В силу связей слуха со всеми частями организма звук порождает больше резонансов и реакций, чем любое другое чувство. Вполне вероятно, что органические причины, определяющие немузыкальность человека, обусловлены разрывами в этих связях, а не внутренними дефектами самого слухового аппарата. То, что было сказано на общем уровне о способности искусства брать естественный сырой материал и путем отбора и организации превращать его в усиленный и сконцентрированный медиум построения опыта, особенно верно в отношении к музыке. Благодаря использованию инструментов звук освобождается от определенности, приобретенной им ассоциацией с речью. А потому он возвращается к своему первичному качеству страстности. Он достигает общности, оторванности от конкретных событий и объектов. В то же время организация звука множеством средств, находящихся в распоряжении музыкантов (а их в техническом плане у них больше, чем в любом другом искусстве, не считая архитектуры), лишает звук его обычной непосредственной способности вызывать то или иное очевидное действие. Реакции становятся внутренними и скрытыми, а потому обогащают содержимое восприятия, вместо того чтобы рассеиваться в явной разрядке. Шопенгауэр как-то сказал: «Струны мучают не себя, а нас».

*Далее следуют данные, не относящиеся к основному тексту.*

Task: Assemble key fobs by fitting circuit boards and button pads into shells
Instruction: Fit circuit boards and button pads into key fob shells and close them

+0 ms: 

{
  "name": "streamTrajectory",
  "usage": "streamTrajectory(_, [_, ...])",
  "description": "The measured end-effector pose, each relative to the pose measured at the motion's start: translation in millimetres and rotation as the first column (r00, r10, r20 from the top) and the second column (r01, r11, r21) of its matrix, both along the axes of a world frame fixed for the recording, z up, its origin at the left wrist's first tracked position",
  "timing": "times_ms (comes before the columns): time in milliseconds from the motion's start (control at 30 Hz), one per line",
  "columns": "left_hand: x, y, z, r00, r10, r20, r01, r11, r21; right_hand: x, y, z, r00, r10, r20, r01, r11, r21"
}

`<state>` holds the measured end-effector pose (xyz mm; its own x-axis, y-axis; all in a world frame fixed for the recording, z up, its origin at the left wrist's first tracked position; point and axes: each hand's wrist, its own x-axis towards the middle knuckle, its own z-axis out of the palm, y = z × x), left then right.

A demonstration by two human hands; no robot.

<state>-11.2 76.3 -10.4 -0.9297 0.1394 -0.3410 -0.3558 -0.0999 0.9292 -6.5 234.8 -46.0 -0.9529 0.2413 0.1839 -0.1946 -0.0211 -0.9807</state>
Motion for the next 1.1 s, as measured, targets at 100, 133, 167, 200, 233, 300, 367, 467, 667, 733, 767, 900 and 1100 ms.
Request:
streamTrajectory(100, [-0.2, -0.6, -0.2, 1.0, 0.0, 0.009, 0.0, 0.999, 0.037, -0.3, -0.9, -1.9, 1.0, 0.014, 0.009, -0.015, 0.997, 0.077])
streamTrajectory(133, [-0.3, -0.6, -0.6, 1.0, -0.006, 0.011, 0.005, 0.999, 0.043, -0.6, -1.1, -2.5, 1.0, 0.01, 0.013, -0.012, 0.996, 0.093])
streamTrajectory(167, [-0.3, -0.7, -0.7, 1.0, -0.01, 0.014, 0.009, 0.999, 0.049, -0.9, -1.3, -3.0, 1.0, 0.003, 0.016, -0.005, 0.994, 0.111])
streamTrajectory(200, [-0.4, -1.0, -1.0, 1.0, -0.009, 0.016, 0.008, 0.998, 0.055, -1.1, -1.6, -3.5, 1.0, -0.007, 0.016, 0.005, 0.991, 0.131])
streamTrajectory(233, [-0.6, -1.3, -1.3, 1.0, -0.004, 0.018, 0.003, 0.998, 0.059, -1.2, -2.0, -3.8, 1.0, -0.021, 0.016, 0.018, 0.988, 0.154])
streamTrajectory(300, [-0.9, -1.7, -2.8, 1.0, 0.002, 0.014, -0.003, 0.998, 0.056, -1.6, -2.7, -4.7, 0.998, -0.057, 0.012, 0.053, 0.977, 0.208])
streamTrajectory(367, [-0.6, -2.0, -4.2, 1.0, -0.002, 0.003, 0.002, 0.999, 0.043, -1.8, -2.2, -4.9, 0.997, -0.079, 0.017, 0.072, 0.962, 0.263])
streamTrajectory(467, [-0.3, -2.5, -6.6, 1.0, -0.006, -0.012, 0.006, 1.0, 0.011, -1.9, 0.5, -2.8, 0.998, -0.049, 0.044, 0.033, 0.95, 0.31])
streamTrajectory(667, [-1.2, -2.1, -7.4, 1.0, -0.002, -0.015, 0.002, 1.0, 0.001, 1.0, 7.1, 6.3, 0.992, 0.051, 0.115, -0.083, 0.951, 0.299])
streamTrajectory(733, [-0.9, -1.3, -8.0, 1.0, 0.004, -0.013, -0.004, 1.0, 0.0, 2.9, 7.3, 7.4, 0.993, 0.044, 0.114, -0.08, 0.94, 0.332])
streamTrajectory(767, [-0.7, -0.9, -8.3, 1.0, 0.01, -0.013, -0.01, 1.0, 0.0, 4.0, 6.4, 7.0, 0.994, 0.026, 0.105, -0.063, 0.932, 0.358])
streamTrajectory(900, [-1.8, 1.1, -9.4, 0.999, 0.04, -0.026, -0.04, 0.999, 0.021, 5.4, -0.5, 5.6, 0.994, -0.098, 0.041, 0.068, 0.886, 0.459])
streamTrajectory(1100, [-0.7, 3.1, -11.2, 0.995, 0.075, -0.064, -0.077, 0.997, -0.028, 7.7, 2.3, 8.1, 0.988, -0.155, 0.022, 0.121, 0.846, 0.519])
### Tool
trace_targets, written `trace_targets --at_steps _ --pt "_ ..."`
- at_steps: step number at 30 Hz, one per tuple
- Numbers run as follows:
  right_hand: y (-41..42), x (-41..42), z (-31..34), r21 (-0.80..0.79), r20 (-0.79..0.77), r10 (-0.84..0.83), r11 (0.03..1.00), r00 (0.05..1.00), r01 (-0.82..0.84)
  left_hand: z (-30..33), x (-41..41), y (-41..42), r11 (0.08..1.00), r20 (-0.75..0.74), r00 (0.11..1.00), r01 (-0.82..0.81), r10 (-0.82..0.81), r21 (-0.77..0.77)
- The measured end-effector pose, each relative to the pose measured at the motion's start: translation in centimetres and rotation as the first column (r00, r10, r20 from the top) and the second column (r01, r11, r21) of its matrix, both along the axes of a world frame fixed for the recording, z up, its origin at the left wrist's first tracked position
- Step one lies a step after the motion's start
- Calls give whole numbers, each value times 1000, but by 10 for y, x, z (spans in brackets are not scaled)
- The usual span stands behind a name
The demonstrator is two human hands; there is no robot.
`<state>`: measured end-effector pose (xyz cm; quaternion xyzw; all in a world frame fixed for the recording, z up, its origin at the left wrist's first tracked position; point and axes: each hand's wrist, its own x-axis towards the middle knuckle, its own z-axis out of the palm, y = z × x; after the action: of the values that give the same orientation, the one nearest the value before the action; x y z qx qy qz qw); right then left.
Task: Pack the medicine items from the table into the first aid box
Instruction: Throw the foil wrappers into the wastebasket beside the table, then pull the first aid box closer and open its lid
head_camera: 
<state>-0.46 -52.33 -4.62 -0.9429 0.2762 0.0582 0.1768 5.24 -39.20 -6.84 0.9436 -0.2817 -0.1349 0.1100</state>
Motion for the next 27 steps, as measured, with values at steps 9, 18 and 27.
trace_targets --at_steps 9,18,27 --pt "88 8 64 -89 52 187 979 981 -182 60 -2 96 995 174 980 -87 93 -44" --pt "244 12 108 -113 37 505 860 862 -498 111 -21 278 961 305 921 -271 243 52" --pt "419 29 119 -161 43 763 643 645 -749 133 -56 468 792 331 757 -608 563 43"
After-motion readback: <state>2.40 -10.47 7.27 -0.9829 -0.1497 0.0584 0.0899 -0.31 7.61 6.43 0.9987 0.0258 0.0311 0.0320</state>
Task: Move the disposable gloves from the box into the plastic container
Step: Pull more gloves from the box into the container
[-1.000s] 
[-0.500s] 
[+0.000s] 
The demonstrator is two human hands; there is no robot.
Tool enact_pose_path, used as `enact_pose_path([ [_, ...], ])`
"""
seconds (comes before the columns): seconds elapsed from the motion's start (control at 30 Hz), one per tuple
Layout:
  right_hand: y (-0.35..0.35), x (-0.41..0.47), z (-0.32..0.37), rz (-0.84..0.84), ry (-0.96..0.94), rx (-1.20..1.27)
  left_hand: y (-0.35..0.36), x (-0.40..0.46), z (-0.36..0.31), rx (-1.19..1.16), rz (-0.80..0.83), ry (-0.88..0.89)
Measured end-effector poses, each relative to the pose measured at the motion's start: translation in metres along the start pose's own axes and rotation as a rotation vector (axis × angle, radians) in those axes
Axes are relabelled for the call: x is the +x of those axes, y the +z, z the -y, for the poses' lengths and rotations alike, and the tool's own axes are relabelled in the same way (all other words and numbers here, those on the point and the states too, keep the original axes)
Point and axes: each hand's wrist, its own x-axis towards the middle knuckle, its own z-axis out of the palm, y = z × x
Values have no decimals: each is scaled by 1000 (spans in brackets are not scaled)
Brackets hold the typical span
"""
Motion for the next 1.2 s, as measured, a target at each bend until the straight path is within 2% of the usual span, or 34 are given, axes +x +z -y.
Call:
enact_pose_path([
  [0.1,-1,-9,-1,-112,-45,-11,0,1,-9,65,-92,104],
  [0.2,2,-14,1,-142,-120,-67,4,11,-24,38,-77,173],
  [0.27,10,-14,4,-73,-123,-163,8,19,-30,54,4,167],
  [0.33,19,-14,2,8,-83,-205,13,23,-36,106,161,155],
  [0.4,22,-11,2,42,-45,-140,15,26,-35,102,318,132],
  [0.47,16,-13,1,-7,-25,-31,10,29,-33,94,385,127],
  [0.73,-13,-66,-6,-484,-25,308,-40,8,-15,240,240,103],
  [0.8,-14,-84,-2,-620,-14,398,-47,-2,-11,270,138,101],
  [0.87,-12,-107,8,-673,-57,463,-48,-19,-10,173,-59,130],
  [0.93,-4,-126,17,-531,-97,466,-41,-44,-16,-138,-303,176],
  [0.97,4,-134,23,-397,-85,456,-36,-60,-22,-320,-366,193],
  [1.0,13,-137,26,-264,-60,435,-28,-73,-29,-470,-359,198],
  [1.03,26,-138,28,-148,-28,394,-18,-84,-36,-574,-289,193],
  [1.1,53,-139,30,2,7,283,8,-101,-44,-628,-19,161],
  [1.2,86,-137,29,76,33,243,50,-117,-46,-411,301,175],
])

Особенность музыки, как и ее величие, в том, что она может использовать качество чувства, являющегося предельно непосредственным и для всех телесных органов как нельзя более практичным (поскольку оно сильнее остальных побуждает к непроизвольной реакции), и благодаря формальным отношениям превратить этот материал в искусство, как нельзя более далекое от практических забот. Она сохраняет первичную способность звука обозначать столкновение атакующих и сопротивляющихся сил, как и все сопровождающие фазы эмоционального движения. Однако применение гармонии и тональной мелодии позволяет ей создать невероятно разнообразную сложность озадаченности, неуверенности и приостановки, когда каждый тон упорядочивается по отношению к другим, а потому каждый сводит в себе все предшествующее и предсказывает грядущее.
В отличие от уже упомянутых искусств, литература обладает одной уникальной чертой. Звуки, представляющиеся ее медиумом – непосредственно или в печатной форме, – являются не звуками как таковыми, как в музыке, а звуками, обработанными искусством еще до того, как ими занялась литература. Ведь слова существуют до искусства словесности, они были сформированы из сырых звуков искусством коммуникации. Было бы бессмысленно пытаться свести в один список функции речи до появления литературы – ими были, в частности, приказ, руководство, побуждение, поучение и предупреждение. Только восклицание и междометие сохраняют свой первичный характер собственно звуков. То есть искусство литературы работает с игральной костью, налитой свинцом, – ее материал нагружен смыслами, накапливавшимися им с незапамятных времен. Следовательно, ее материал по своей интеллектуальной силе превосходит любое иное искусство и в то же время он не уступает архитектуре в способности представлять ценности коллективной жизни.